### WHAT THE TASK ASKS
Please return, with no alterations, the lines below from the very first through the one that contains "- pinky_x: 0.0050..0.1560".

########

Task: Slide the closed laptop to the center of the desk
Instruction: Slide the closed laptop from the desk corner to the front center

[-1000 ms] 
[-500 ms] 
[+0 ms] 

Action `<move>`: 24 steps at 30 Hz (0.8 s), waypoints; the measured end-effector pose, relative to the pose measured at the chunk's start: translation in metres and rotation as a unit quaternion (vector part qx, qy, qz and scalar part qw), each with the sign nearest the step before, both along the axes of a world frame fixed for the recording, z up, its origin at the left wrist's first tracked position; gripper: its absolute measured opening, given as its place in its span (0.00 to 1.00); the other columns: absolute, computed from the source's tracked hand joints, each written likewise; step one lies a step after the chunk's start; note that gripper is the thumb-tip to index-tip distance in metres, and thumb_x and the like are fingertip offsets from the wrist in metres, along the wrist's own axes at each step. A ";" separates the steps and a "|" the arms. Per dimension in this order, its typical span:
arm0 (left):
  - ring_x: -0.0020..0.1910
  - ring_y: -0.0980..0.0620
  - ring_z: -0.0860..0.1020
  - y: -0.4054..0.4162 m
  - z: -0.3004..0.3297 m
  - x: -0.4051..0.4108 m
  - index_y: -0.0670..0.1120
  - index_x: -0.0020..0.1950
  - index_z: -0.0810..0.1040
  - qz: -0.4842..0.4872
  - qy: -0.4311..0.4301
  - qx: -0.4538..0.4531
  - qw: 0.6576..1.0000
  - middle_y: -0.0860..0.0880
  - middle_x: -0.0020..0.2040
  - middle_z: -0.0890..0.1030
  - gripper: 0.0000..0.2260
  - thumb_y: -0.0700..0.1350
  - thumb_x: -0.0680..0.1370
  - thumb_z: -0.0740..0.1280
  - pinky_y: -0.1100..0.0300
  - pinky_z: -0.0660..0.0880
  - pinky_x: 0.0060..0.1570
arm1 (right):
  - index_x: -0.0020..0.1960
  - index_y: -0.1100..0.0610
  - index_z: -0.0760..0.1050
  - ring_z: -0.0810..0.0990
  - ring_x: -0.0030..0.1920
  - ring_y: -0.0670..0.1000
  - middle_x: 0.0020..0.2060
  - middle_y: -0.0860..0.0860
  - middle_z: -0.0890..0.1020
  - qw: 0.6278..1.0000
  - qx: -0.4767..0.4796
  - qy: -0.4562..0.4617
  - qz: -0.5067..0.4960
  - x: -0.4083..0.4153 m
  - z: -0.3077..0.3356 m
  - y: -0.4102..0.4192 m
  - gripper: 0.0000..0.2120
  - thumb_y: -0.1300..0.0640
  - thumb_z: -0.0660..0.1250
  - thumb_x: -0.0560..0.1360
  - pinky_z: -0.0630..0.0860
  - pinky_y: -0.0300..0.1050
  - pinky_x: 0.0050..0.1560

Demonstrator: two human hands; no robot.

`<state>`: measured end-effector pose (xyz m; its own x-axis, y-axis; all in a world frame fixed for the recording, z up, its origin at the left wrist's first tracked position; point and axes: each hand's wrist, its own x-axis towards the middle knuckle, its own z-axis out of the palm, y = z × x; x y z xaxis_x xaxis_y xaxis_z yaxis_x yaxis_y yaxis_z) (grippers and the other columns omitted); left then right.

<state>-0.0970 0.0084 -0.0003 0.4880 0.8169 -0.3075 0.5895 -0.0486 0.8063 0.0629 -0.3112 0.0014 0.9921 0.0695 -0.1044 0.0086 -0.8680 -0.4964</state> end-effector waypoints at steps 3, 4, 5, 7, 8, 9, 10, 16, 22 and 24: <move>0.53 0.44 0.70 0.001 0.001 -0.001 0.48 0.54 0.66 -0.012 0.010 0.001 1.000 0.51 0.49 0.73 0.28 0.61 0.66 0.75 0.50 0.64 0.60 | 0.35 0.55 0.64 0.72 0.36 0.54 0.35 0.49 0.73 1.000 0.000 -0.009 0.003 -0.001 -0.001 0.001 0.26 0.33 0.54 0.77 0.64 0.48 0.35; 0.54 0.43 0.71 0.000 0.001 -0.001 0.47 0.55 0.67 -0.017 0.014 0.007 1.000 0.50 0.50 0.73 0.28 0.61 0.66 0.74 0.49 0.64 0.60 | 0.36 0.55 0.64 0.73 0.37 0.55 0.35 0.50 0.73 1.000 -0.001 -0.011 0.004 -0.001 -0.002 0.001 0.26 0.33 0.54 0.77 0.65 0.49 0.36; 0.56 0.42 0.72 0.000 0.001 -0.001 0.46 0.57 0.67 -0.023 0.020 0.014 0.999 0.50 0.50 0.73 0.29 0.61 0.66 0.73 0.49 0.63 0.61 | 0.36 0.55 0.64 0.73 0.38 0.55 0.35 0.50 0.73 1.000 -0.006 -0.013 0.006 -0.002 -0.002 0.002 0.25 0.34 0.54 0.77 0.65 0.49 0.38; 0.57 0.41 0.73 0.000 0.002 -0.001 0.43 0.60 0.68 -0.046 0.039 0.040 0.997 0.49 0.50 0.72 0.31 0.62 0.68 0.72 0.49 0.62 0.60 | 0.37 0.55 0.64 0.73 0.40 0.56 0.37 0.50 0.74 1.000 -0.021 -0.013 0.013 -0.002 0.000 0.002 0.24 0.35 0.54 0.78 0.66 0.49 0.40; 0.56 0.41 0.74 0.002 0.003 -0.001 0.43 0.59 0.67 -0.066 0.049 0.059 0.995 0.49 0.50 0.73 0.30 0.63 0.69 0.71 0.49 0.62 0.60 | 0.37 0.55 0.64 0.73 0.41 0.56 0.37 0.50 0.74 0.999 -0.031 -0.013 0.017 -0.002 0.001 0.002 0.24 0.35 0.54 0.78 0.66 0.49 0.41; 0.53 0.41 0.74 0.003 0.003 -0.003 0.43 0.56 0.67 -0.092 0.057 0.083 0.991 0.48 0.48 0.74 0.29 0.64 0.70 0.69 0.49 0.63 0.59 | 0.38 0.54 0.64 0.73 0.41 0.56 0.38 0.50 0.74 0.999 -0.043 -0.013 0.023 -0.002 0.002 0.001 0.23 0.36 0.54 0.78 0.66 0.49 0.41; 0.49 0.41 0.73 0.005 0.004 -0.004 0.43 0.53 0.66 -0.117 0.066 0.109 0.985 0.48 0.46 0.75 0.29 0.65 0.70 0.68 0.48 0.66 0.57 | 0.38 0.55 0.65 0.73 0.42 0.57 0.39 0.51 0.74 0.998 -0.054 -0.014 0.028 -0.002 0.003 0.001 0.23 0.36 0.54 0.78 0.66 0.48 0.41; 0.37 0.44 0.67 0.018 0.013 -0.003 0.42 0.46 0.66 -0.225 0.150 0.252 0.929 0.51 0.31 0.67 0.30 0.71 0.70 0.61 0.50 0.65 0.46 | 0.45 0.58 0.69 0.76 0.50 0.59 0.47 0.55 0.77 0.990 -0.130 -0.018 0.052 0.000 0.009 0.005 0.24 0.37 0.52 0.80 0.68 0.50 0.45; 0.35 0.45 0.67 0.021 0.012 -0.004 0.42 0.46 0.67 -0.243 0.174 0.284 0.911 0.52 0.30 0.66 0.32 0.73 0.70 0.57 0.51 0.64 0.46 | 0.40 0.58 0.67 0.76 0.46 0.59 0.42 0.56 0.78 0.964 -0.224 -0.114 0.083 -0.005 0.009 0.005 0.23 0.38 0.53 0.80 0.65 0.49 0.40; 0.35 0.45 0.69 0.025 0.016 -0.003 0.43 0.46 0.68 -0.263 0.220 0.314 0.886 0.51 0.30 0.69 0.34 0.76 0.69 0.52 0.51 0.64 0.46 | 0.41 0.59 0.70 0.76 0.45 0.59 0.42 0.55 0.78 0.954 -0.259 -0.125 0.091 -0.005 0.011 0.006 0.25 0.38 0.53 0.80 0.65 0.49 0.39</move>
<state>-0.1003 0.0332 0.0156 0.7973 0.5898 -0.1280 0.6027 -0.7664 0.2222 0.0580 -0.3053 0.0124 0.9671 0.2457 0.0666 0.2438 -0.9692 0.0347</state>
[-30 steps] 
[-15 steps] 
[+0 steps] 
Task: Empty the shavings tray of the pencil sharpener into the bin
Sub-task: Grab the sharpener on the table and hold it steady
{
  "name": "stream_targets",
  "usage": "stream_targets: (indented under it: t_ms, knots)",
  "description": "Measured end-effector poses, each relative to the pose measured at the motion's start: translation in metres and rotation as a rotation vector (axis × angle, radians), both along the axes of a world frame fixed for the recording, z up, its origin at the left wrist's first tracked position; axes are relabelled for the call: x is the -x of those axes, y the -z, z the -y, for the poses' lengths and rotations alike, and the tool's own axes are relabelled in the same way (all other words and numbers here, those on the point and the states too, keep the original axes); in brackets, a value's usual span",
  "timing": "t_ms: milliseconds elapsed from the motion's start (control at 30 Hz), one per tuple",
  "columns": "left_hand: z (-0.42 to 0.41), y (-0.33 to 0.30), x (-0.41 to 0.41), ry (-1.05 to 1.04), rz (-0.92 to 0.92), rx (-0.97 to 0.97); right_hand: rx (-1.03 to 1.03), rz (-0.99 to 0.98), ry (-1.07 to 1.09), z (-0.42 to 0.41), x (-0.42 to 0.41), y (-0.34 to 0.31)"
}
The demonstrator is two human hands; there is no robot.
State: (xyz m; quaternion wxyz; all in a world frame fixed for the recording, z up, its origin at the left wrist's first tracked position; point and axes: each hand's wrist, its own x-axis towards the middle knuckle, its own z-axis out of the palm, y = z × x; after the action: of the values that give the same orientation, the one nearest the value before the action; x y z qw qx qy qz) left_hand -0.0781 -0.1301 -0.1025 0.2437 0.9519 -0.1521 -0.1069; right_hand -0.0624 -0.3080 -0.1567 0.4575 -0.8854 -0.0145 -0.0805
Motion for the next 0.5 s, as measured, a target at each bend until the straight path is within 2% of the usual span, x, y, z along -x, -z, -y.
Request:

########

### TASK RESPONSE
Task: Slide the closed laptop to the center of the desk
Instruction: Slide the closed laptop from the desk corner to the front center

[-1000 ms] 
[-500 ms] 
[+0 ms] 

Action `<move>`: 24 steps at 30 Hz (0.8 s), waypoints; the measured end-effector pose, relative to the pose measured at the chunk's start: translation in metres and rotation as a unit quaternion (vector part qx, qy, qz and scalar part qw), each with the sign nearest the step before, both along the axes of a world frame fixed for the recording, z up, its origin at the left wrist's first tracked position; gripper: its absolute measured opening, given as its place in its span (0.00 to 1.00); the other columns: absolute, computed from the source's tracked hand joints, each written likewise; step one lies a step after the chunk's start; note that gripper is the thumb-tip to index-tip distance in metres, and thumb_x and the like are fingertip offsets from the wrist in metres, along the wrist's own axes at each step. A ";" separates the steps and a "|" the arms. Per dimension in this order, its typical span:
arm0 (left):
  - ring_x: -0.0020..0.1910
  - ring_y: -0.0980..0.0620
  - ring_z: -0.0860..0.1020
  - y: -0.4054..0.4162 m
  - z: -0.3004..0.3297 m
  - x: -0.4051..0.4108 m
  - index_y: -0.0670..0.1120
  - index_x: -0.0020..0.1950
  - index_z: -0.0810..0.1040
  - qz: -0.4842..0.4872
  - qy: -0.4311..0.4301
  - qx: -0.4538..0.4531
  - qw: 0.6576..1.0000
  - middle_y: -0.0860..0.0880
  - middle_x: -0.0020..0.2040
  - middle_z: -0.0890..0.1030
  - gripper: 0.0000..0.2260
  - thumb_y: -0.0700..0.1350
  - thumb_x: -0.0680..0.1370
  - thumb_z: -0.0740..0.1280
  - pinky_y: -0.1100..0.0300
  - pinky_z: -0.0660..0.0880
  - pinky_x: 0.0060..0.1570
arm1 (right):
  - index_x: -0.0020..0.1960
  - index_y: -0.1100..0.0610
  - index_z: -0.0760..0.1050
  - ring_z: -0.0810..0.0990
  - ring_x: -0.0030..0.1920
  - ring_y: -0.0670..0.1000
  - middle_x: 0.0020..0.2060
  - middle_y: -0.0860..0.0860
  - middle_z: -0.0890..0.1020
  - qw: 0.6278..1.0000
  - qx: -0.4767..0.4796
  - qy: -0.4562..0.4617
  - qz: -0.5067..0.4960
  - x: -0.4083..0.4153 m
  - z: -0.3077..0.3356 m
  - y: -0.4102..0.4192 m
  - gripper: 0.0000..0.2120
  - thumb_y: -0.1300..0.0640
  - thumb_z: -0.0660..0.1250
  - thumb_x: -0.0560..0.1360
  - pinky_z: -0.0630..0.0860
  - pinky_y: -0.0300..0.1050
  - pinky_x: 0.0050..0.1560

The full answer has been given.